# Exercise directions:
Your answer must be every line of the data below that holds the string "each", copied exactly.

# Stored data:

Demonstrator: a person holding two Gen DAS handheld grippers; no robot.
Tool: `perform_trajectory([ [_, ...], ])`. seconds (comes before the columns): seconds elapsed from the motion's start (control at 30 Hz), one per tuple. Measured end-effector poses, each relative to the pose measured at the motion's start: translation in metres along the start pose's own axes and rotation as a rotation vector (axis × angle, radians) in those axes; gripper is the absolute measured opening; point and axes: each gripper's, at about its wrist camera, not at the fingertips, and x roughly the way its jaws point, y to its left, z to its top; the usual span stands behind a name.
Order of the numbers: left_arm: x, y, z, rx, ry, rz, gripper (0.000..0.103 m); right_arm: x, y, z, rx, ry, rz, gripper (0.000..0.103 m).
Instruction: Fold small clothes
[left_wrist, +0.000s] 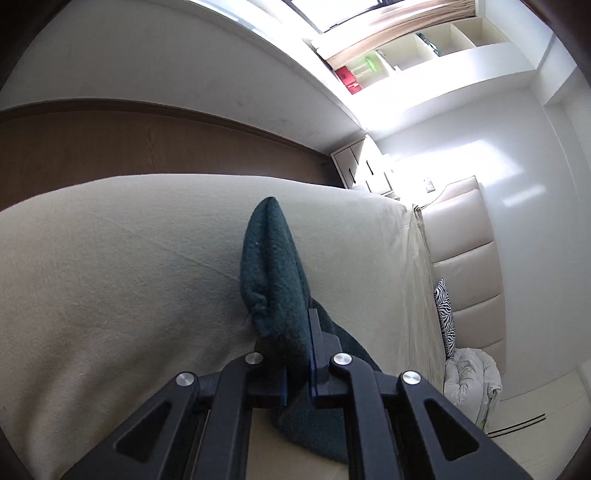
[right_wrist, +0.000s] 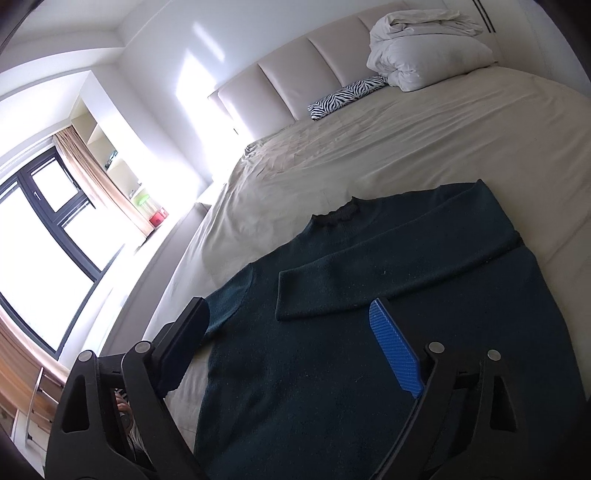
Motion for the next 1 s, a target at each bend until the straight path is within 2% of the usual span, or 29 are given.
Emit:
perform_trajectory([
  [0.07,-0.002,-0.042,-0.014,0.127,0.003,-0.012,0.008,0.001,-0.014,-0.001,0.023,0.003,-0.012,0.085],
  [0.2,0.003,-0.147,-0.076,0.461,0.028,-0.048,0.008,-0.004,-0.043,-0.002,0.073,-0.006,-0.030,0.085],
  [0.27,0.009,-0.197,-0.121,0.624,0.053,-0.078,0.008,-0.008,-0.059,-0.003,0.098,-0.013,-0.039,0.085],
  [0.37,0.018,-0.255,-0.207,0.829,0.111,-0.134,0.008,-0.018,-0.084,-0.004,0.137,-0.030,-0.058,0.085],
  [0.43,0.033,-0.284,-0.265,0.929,0.174,-0.171,0.008,-0.026,-0.103,-0.005,0.165,-0.044,-0.071,0.085],
  [0.53,0.059,-0.309,-0.348,1.042,0.255,-0.201,0.009,-0.037,-0.130,-0.007,0.203,-0.064,-0.093,0.085],
  [0.57,0.069,-0.315,-0.373,1.063,0.290,-0.210,0.012,-0.041,-0.139,-0.008,0.215,-0.071,-0.101,0.085],
  [0.67,0.091,-0.318,-0.437,1.162,0.410,-0.217,0.049,-0.048,-0.163,-0.010,0.240,-0.079,-0.126,0.085],
  [0.7,0.091,-0.317,-0.451,1.194,0.432,-0.219,0.052,-0.049,-0.170,-0.011,0.245,-0.078,-0.136,0.085],
  [0.77,0.081,-0.311,-0.459,1.239,0.433,-0.235,0.058,-0.049,-0.182,-0.013,0.254,-0.069,-0.152,0.085],
  [0.8,0.077,-0.309,-0.456,1.247,0.420,-0.237,0.068,-0.047,-0.187,-0.014,0.259,-0.063,-0.156,0.085],
  [0.83,0.068,-0.303,-0.447,1.240,0.410,-0.237,0.071,-0.045,-0.191,-0.015,0.263,-0.058,-0.160,0.085],
  [0.93,0.043,-0.278,-0.400,1.159,0.410,-0.312,0.073,-0.030,-0.197,-0.013,0.269,-0.028,-0.154,0.085],
  [1.0,0.027,-0.262,-0.372,1.111,0.370,-0.320,0.073,-0.016,-0.188,-0.005,0.239,-0.008,-0.126,0.085],
])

# Answer area:
Tool: `perform_trajectory([ [_, ...], ])`. seconds (comes before the columns): seconds elapsed from the motion's start (control at 30 Hz), one per tuple. Measured end-effector poses, each relative to the pose measured at the motion's start: translation in metres along the start pose's own axes and rotation as a rotation vector (axis × angle, radians) in those axes; gripper is the absolute measured opening; point and axes: each gripper's, at about its wrist camera, not at the fingertips, and x roughly the way its jaws point, y to its left, z to its top; the usual span stands behind a name.
Motion for the next 1 s, a target at each bend until the straight path is within 2% of the usual span, or 29 are given.

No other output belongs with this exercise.